**Work task:**
From the data, copy out every line in which the word "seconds" appears.
*** Recorded information Section Begins ***
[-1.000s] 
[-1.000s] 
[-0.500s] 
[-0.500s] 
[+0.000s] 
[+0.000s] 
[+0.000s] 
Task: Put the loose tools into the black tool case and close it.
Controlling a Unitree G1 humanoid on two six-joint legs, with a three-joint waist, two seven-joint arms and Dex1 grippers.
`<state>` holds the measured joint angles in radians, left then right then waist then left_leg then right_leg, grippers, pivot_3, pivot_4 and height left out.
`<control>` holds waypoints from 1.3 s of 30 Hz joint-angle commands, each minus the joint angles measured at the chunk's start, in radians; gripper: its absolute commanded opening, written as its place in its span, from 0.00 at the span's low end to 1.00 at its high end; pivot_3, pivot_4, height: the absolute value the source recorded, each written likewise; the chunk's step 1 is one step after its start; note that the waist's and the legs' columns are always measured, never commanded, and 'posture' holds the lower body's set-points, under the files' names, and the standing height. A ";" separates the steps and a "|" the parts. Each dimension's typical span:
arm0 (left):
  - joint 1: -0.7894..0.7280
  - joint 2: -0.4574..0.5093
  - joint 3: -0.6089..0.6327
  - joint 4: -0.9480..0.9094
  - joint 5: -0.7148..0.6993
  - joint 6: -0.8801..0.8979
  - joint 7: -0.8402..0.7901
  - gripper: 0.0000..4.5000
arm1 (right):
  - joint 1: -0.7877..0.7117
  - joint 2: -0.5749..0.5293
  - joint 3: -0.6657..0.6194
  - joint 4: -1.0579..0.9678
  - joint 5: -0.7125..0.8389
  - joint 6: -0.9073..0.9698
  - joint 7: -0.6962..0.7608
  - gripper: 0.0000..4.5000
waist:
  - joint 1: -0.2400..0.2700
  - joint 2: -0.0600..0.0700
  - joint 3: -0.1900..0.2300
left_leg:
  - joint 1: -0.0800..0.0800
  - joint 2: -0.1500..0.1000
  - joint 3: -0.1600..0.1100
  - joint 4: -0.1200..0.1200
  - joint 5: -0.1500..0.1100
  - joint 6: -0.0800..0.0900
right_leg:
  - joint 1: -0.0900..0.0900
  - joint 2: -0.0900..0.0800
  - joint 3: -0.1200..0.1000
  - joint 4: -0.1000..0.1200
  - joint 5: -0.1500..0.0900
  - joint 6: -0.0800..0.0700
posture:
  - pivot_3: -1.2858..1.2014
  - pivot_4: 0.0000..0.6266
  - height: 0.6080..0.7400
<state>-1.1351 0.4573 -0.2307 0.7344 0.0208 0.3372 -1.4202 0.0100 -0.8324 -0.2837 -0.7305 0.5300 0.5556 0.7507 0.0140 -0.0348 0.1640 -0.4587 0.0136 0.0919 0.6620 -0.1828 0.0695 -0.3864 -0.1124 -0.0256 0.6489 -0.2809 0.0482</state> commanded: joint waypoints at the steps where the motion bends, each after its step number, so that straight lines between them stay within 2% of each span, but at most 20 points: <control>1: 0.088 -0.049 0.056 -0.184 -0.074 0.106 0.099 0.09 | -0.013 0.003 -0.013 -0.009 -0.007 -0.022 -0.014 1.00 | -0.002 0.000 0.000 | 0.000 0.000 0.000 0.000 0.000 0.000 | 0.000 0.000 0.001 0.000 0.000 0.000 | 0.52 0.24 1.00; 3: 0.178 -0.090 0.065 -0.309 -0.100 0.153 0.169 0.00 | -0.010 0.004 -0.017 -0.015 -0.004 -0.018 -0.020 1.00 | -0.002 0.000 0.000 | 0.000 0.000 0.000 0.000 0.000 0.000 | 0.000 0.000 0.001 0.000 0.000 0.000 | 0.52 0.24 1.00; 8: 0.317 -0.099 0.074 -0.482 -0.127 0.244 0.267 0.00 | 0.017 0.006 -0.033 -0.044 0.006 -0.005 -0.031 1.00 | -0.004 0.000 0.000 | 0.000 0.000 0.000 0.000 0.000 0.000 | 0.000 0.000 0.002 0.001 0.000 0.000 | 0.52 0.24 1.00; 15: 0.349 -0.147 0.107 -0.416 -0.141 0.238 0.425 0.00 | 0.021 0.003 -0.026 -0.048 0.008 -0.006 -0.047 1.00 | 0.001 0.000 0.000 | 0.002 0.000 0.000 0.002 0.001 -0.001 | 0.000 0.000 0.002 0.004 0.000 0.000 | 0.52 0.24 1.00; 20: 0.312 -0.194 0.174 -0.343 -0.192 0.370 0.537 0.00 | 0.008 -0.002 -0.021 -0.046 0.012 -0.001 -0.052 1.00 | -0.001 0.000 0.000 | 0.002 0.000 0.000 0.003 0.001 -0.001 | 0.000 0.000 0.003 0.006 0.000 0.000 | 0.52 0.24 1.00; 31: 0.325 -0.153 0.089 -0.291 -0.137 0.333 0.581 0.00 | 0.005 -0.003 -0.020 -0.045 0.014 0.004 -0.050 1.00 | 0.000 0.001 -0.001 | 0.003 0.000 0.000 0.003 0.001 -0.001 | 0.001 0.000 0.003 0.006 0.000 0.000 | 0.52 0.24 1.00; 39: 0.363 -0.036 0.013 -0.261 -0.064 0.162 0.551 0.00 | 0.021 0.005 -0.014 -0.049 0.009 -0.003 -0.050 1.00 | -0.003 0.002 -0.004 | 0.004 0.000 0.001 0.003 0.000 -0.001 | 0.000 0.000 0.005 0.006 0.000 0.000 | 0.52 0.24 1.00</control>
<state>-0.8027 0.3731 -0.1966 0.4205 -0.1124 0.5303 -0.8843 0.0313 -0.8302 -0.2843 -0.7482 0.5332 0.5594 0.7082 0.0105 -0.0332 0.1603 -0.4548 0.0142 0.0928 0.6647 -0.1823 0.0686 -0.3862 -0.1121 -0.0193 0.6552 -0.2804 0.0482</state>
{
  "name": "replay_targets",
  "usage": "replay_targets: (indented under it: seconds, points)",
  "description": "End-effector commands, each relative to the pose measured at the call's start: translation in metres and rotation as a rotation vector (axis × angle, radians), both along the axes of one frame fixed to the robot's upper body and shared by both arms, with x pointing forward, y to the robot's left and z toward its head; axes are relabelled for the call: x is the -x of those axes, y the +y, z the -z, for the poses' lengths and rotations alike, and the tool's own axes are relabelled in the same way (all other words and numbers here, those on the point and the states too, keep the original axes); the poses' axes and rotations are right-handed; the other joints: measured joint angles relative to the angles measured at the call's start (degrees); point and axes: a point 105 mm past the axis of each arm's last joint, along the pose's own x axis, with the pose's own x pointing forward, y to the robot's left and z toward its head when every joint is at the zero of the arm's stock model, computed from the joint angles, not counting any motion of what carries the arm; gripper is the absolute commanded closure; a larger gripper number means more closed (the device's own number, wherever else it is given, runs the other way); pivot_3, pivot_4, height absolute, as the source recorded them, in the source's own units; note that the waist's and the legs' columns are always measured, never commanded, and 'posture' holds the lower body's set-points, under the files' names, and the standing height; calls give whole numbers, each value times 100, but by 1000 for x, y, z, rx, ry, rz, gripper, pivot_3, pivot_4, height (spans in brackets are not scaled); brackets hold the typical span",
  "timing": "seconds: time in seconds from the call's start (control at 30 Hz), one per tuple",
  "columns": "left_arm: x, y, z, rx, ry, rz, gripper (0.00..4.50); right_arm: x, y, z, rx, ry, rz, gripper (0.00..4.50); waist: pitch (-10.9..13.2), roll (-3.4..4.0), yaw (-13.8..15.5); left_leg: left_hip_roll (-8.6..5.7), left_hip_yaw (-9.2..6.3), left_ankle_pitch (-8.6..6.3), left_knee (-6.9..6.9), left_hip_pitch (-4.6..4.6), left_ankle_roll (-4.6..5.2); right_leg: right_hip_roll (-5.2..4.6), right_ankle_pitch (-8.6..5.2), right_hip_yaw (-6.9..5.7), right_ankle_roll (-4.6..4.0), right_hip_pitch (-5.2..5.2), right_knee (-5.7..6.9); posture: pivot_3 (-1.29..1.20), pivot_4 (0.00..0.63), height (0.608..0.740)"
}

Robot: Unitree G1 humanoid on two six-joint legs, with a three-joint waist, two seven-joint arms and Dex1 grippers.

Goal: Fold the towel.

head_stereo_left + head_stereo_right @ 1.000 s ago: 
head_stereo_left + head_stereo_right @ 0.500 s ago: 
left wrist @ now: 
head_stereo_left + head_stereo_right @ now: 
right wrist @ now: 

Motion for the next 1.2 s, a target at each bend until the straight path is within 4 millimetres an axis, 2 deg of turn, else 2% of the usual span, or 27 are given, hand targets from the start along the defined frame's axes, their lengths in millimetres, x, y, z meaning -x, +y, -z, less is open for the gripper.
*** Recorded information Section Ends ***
**Answer to this task:**
  "usage": "replay_targets: (indented under it: seconds, points)",
  "timing": "seconds: time in seconds from the call's start (control at 30 Hz), one per tuple",

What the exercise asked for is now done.